Template B: Tier handoff confirmation
[HANDOFF ACCEPTED]
Acting owner: @<handle>
Accepted at (UTC): <yyyy-mm-dd hh:mm>
Action deadline (UTC): <yyyy-mm-dd hh:mm>
Current risk summary:
- <required checks state>
- <rollback status>
- <branch protection exception state>
Template C: Leadership cutover
[LEADERSHIP CUTOVER]
Cutover trigger: <Timer B breach / Timer C breach>
Cutover owner: @<handle>
Cutover time (UTC): <yyyy-mm-dd hh:mm>
Decision needed: <bounded extension / enforce baseline restore / rollback path>
Decision deadline (UTC): <yyyy-mm-dd hh:mm>
Evidence links: <links>
Template D: Breach closure record
[ACK BREACH CLOSURE]
Incident: <id>
Initial breach at (UTC): <yyyy-mm-dd hh:mm>
Final owner: @<handle>
Remediation completed at (UTC): <yyyy-mm-dd hh:mm>
Restoration proof: <required checks + protection baseline links>
Follow-up owner: @<handle>
Follow-up due (UTC): <yyyy-mm-dd hh:mm>
7. Anti-patterns and guardrails
| Anti-pattern | Why it fails | Guardrail |
|---|---|---|
| Waiting "a bit longer" after timeout | Extends unowned risk window | Auto-handoff trigger with no manual approval |
| Escalation in private chat only | No audit trail and unclear accountability | Mandatory PR timeline update before action |
| Multiple responders acting simultaneously | Conflicting rollback decisions | Single acting-owner declaration per phase |
| No post-breach review | Same team keeps missing ACK SLA | Weekly threshold review with ownership correction |
FAQ
Should ACK timeout always trigger leadership escalation immediately?
Not always. Route first to tier-2 ownership if your timer model includes it, but leadership cutover should still be pre-timed and automatic if tier-2 fails.
Do we need separate timers for weekdays and weekends?
You can vary SLA values by staffing model, but keep the same timer structure and escalation path so responders do not relearn the process during incidents.
How do we measure if this runbook works?
Track ACK timeout frequency, median handoff completion time, repeated timeout rate by team, and closure completeness for breached incidents.
Can this runbook be used outside merge queue incidents?
Yes. The same timer and handoff model can be used for any incident class where delayed acknowledgement creates operational risk.
What is the minimum governance record for compliance reviews?
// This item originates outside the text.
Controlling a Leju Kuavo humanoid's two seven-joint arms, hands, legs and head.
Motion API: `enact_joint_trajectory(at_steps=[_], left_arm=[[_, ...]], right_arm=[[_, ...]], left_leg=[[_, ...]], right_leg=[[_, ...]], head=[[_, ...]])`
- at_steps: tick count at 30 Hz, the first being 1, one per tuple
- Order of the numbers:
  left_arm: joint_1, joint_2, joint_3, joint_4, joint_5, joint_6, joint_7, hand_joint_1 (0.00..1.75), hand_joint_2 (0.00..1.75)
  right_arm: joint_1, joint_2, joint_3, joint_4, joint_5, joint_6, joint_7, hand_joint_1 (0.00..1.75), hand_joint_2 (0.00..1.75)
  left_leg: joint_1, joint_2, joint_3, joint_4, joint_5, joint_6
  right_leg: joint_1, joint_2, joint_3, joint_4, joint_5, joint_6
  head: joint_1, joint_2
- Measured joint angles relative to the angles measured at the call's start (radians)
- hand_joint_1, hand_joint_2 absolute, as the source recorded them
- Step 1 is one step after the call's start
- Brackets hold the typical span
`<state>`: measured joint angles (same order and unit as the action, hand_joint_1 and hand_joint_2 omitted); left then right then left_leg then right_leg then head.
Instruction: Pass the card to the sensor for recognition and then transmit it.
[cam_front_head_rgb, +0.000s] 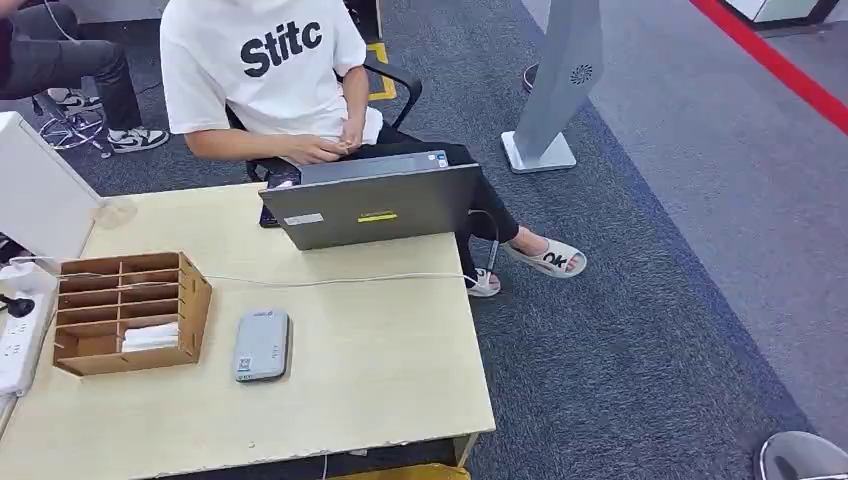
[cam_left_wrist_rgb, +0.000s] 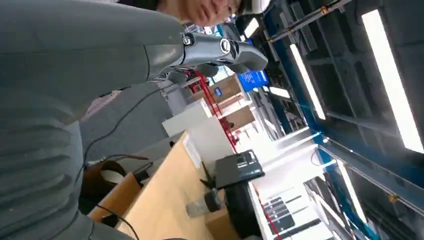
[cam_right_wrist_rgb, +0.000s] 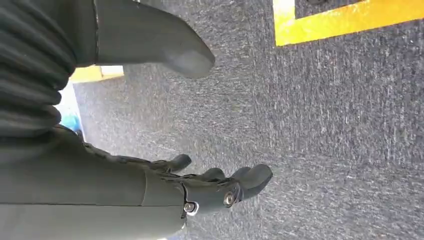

At minimum: initial alert timestamp, ACK deadline, breach timestamp, owner handoffs, final decision, and restoration proof links.
ACK timeout breaches are predictable. Treat them as first-class governance events, automate the handoff path, and keep timeline evidence strict. This is how you stop silent ownership failures from becoming recurring incidents.